*** Opening of MATERIAL PROVIDED ***

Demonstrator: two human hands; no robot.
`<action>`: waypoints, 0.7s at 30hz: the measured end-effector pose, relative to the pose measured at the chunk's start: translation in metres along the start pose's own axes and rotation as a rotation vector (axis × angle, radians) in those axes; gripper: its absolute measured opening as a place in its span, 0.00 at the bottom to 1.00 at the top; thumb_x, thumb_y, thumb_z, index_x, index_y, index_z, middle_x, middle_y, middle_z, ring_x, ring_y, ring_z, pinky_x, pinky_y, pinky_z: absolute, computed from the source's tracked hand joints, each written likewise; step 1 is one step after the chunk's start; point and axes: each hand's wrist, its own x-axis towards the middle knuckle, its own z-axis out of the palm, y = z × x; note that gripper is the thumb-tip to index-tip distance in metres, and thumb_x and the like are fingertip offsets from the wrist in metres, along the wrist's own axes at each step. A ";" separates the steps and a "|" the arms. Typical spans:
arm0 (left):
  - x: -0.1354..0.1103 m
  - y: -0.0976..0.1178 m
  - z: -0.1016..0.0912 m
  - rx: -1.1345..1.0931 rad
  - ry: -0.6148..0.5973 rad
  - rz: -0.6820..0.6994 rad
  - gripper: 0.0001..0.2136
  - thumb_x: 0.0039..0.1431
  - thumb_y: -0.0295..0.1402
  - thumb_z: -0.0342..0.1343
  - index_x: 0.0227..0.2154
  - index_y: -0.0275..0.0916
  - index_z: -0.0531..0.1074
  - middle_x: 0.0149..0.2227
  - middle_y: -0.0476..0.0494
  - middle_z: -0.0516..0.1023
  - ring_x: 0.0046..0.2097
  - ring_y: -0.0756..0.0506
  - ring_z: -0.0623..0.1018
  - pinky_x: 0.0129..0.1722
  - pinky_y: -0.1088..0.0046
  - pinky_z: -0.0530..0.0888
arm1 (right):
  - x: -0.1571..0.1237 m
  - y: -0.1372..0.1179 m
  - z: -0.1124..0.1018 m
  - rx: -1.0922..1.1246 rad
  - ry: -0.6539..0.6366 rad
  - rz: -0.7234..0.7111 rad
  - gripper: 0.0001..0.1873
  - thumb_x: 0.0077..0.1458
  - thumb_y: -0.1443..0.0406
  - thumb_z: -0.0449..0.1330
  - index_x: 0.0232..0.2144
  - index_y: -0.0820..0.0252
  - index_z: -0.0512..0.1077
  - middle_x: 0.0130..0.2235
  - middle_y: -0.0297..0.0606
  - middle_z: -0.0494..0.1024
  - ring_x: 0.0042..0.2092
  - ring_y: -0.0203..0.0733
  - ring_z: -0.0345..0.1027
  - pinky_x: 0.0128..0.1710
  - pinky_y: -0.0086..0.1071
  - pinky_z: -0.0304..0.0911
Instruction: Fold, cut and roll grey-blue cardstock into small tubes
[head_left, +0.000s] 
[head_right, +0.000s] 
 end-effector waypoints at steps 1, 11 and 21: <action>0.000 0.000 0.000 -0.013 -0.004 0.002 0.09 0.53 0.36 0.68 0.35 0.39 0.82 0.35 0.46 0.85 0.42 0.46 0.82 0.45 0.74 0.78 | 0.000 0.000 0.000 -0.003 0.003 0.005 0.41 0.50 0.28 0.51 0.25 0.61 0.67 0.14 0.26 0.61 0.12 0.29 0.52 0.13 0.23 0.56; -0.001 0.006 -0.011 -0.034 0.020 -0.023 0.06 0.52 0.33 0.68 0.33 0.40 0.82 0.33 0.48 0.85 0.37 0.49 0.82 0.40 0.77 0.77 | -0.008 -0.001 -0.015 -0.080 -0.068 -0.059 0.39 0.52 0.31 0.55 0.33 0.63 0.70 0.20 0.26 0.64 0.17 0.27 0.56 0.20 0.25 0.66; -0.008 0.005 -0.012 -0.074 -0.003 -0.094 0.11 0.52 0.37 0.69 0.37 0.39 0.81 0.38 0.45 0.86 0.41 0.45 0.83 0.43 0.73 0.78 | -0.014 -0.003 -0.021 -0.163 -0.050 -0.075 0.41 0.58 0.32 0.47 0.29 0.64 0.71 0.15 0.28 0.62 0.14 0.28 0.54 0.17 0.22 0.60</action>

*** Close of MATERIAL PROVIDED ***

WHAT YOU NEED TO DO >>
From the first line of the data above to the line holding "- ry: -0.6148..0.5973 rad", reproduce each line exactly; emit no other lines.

TASK RESPONSE >>
Demonstrator: two human hands; no robot.
`<action>`: waypoints, 0.7s at 30hz: the measured end-effector pose, relative to the pose measured at the chunk's start: translation in metres along the start pose's own axes and rotation as a rotation vector (axis × angle, radians) in those axes; gripper: its absolute measured opening as a place in its span, 0.00 at the bottom to 1.00 at the top; thumb_x, thumb_y, thumb_z, index_x, index_y, index_z, middle_x, middle_y, middle_z, ring_x, ring_y, ring_z, pinky_x, pinky_y, pinky_z: absolute, computed from the source's tracked hand joints, each written likewise; step 1 is one step after the chunk's start; point and axes: each hand's wrist, its own x-axis towards the middle knuckle, its own z-axis out of the palm, y = z × x; note that gripper is the thumb-tip to index-tip distance in metres, and thumb_x and the like are fingertip offsets from the wrist in metres, along the wrist's own axes at each step. A ";" separates the steps and a "|" the arms. Typical spans:
arm0 (left):
  - x: -0.1354..0.1103 m
  - y: -0.0976..0.1178 m
  - z: -0.1016..0.0912 m
  - rx: -1.1345..1.0931 rad
  - ry: -0.6148..0.5973 rad

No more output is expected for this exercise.